🤖 AI Summary
In point-of-care ultrasound (POCUS), the scarcity of real echocardiographic videos, limited anatomical views, and high inter-operator variability hinder accurate automatic ejection fraction (EF) estimation. To address this, we propose ControlEchoSynth—the first framework leveraging controllable video diffusion models for echocardiogram synthesis. It conditions on real apical two-chamber and four-chamber views to generate temporally coherent, anatomically plausible synthetic echocardiographic videos. These high-fidelity synthetic sequences significantly enhance the robustness and accuracy of EF estimation models.

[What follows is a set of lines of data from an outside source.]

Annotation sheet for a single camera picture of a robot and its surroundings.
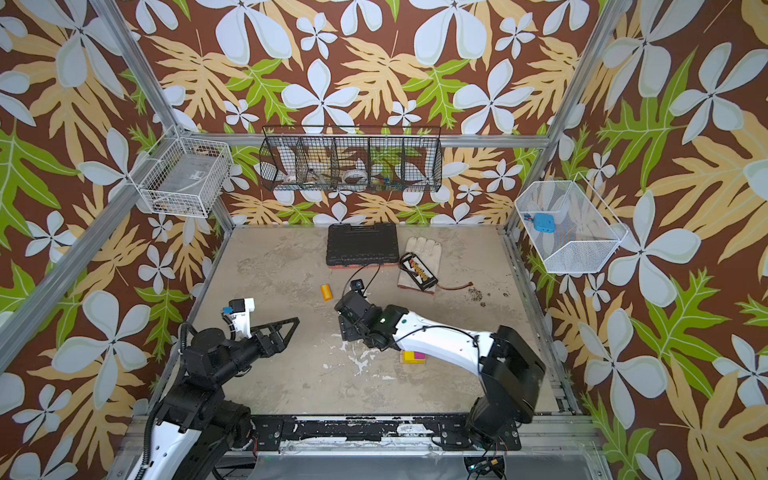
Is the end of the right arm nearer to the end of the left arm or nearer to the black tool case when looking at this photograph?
the end of the left arm

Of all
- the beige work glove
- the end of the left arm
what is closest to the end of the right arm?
the end of the left arm

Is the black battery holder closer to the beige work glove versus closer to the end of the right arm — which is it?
the beige work glove

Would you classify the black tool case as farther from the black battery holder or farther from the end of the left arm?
the end of the left arm

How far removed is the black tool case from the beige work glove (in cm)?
5

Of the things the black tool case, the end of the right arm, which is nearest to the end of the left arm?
the end of the right arm

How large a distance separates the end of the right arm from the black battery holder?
40cm

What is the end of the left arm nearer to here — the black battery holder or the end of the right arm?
the end of the right arm

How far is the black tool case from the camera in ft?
3.49

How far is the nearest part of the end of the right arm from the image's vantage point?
0.57m

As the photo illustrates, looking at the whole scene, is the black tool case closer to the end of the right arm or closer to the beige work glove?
the beige work glove

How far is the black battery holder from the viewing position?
1034 millimetres

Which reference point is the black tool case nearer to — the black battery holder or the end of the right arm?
the black battery holder

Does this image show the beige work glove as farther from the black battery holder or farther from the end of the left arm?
the end of the left arm

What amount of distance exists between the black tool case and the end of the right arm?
0.41 m
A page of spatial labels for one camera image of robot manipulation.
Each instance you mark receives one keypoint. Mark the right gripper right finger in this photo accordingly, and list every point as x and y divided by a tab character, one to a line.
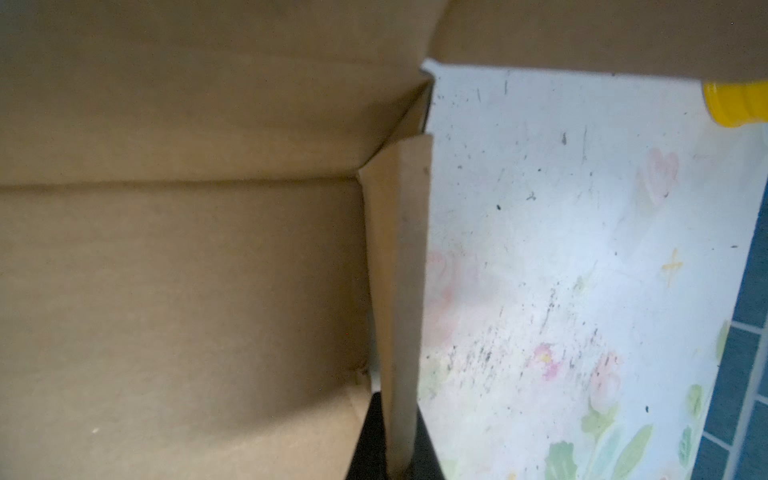
425	464

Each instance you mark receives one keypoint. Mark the yellow pen cup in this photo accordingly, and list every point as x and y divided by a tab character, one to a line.
732	105

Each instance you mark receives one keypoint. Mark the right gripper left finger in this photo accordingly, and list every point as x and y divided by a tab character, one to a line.
369	458

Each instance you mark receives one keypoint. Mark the cardboard box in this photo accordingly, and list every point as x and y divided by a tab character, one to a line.
214	214

Experiments demonstrate that models trained on our synthetic data outperform those trained with conventional augmentation techniques; notably, in low-data regimes, EF prediction error is reduced by up to 32%. This work establishes a novel paradigm for medical video generation and automated clinical parameter assessment, bridging critical gaps between synthetic data fidelity and downstream diagnostic performance.
📝 Abstract
Synthetic data generation represents a significant advancement in boosting the performance of machine learning (ML) models, particularly in fields where data acquisition is challenging, such as echocardiography. The acquisition and labeling of echocardiograms (echo) for heart assessment, crucial in point-of-care ultrasound (POCUS) settings, often encounter limitations due to the restricted number of echo views available, typically captured by operators with varying levels of experience. This study proposes a novel approach for enhancing clinical diagnosis accuracy by synthetically generating echo views. These views are conditioned on existing, real views of the heart, focusing specifically on the estimation of ejection fraction (EF), a critical parameter traditionally measured from biplane apical views. By integrating a conditional generative model, we demonstrate an improvement in EF estimation accuracy, providing a comparative analysis with traditional methods. Preliminary results indicate that our synthetic echoes, when used to augment existing datasets, not only enhance EF estimation but also show potential in advancing the development of more robust, accurate, and clinically relevant ML models. This approach is anticipated to catalyze further research in synthetic data applications, paving the way for innovative solutions in medical imaging diagnostics.